Disturbances of intersubjectivity, like in schizophrenia (Fuchs 2010, 564; Sass 1994), urge the
constitution of a new, idiosyncratic reality (Schwartz et al. 2005; Fuchs 2015). A delusional
reality, however, without the characteristics of self-evidence and attunement to others. When
imagining, on the contrary, I am aware that my imagination is private.

Others do not have the same access to and power over my imaginative world.

5 Understanding the two phenomena

We are now better able to understand the two complex phenomena that challenge the
explanations from the outside. First of all, double book-keeping, the related ambivalence, and
possible distanced attitude of delusional patients towards their own convictions and beliefs
becomes clearer in the light of these six factors. Let us take a closer look at the following
example, where some of the factors interplay to form the paradoxical co-existence of supposed
excluding realities. A patient experiences a frightening influence of the internet on his own
thoughts (Stompe et al. 2003). This experience may be so intense (factor 4) that it seems
hyperreal, and the factors that contradict the reality of this experience are neglected, such as the
discontinuity (factor 1) and the lack of multiple sensational modalities (factor 3). However,
confronted with family or caregivers who try to reassure the patient, his original experiences of
being influenced may start to seem doubtful and less real. The lack of intersubjective

Z. Van Duppen
confirmation (factor 6) of his experiences may in a way neutralize their realness.

However, if these experiences remain, they gain continuity (factor 1) and become more real.
Furthermore, the patient may not recognize his own imagination at work, what we referred to as
the sense of authorship, but instead experiences what happens to him passively (factor 5). The
patient may learn that others do not believe him and categorize his experiences as phantasms or
as psychopathology. He may thus talk about these experiences with distance and irony, somehow
acknowledging that these are private experiences that are only real to him, but real nonetheless.

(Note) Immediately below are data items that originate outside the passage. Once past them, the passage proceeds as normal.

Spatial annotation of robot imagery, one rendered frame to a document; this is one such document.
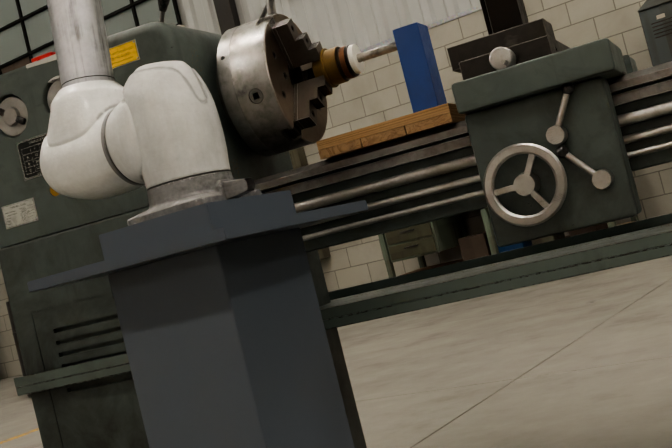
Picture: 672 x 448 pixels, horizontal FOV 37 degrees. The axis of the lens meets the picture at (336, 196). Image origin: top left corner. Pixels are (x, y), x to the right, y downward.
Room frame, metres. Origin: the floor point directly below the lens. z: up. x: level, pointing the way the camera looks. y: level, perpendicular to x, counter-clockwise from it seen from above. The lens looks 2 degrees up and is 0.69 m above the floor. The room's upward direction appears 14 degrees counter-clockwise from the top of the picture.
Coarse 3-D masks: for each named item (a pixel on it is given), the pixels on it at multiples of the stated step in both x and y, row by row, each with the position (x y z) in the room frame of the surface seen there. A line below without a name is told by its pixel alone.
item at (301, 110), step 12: (300, 84) 2.29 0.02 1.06; (312, 84) 2.27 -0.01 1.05; (324, 84) 2.26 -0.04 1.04; (300, 96) 2.27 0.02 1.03; (312, 96) 2.26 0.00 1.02; (324, 96) 2.29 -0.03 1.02; (300, 108) 2.26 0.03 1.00; (312, 108) 2.26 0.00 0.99; (300, 120) 2.25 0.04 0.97; (312, 120) 2.25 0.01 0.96; (288, 132) 2.26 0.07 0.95; (300, 132) 2.27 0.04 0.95
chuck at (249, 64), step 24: (264, 24) 2.24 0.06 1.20; (240, 48) 2.22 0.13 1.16; (264, 48) 2.20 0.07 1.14; (240, 72) 2.21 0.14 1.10; (264, 72) 2.19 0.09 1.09; (288, 72) 2.38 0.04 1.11; (240, 96) 2.22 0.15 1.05; (264, 96) 2.20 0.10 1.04; (288, 96) 2.25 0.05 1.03; (264, 120) 2.23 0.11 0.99; (288, 120) 2.22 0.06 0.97; (264, 144) 2.29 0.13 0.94; (288, 144) 2.30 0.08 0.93
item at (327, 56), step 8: (336, 48) 2.27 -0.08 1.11; (344, 48) 2.26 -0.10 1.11; (320, 56) 2.26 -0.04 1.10; (328, 56) 2.26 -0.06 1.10; (336, 56) 2.26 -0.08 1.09; (344, 56) 2.25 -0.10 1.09; (312, 64) 2.28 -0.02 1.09; (320, 64) 2.26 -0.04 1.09; (328, 64) 2.25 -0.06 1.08; (336, 64) 2.25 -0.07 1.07; (344, 64) 2.25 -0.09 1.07; (320, 72) 2.28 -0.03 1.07; (328, 72) 2.26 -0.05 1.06; (336, 72) 2.26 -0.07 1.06; (344, 72) 2.26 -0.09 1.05; (352, 72) 2.26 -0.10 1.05; (328, 80) 2.27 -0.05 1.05; (336, 80) 2.27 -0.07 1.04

Both main forms of the primary delusional experience, as Jaspers described, can be better
understood with use of these factors as well. The patient, who suddenly discovered that the
colors of passing cars seemed to signify something important to her, and for whom the number
plates carried unclear messages, was markedly affected by these hyperreal insights (factor 4).
The discovery of being at the center of all these symbols was perplexing, and it shook her with
an unknown intensity. But when confronted with the disbelief of her husband (factor 6), and later
on, during psychoeducation, with the health care workers explaining her that it was the
consequence of her own neurotrans-mitter dysregulation (factor 5), rather than an independent
reality, she turned doubtful on her previous insights.

To take another example, consider the person who felt touched by the light of God in a moment
of heavenly clarity. The clear content and answers she receives may arise with an overwhelming
intensity and affection, becoming hyperreal. In this case this dominates the factors that would
contradict it, such as its discontinuity (factor 1), its lack of resistance and materiality (factor 2),
and the lack of intersubjective confirmation (factor 6). There are examples enough of similar
experiences that are intersubjectively embedded, for example in a religious context. In these
cases, the intersubjective confirmation may allow and support such experiences to function in a
meaningful way, without being considered pathological (Hunt 2000). With the interplay of these
factors in mind, both the doubt and uncertainty that characterizes the first main form, and also
the immediate certainty of the second main group become more accessible and understandable.

6 Discussion

6.1 Answers

The purpose of this article was to address two problems concerning the understanding and
explanation of delusions. Firstly, we aimed at developing an understanding from the inside that
could increase the validity of different psychopathological accounts of delusions. In order to do
so, we compared the phenomenology of delusional experiences with variations of reality
experience in everyday life. To clarify these different reality experiences, we used the structure
of imagination as a paradigmatic example.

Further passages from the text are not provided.